COLLECTED DATA:

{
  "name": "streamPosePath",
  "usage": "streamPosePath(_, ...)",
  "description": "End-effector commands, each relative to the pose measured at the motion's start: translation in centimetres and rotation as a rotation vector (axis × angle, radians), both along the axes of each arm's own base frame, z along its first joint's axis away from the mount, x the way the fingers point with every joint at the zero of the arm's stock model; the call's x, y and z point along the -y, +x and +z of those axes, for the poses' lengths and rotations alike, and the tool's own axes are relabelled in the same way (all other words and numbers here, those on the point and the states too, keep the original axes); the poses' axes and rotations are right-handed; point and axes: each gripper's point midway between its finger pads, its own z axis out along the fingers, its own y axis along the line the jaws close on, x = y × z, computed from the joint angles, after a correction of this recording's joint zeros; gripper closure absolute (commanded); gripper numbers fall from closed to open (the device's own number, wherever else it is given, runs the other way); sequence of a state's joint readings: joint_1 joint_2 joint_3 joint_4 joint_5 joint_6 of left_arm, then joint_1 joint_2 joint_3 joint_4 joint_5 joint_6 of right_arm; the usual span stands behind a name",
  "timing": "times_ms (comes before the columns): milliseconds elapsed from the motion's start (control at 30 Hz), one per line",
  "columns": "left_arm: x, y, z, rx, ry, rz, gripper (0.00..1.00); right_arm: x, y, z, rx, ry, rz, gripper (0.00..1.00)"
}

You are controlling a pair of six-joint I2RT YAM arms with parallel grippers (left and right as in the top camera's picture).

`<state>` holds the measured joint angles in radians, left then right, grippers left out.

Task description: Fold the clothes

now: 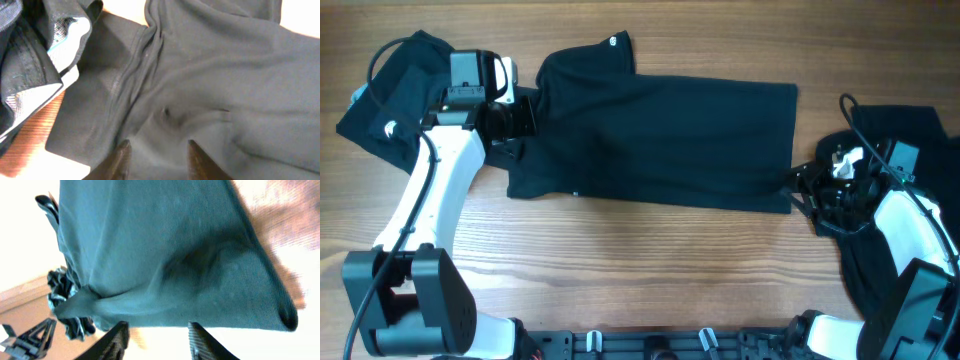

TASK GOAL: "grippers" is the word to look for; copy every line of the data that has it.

SOLUTION TO THE PROBLEM:
You are controlling a pair of six-joint I2RT YAM arms with parallel grippers (left and right as in the top camera's picture).
`<state>` holds the measured joint angles in radians, left then right, grippers left out.

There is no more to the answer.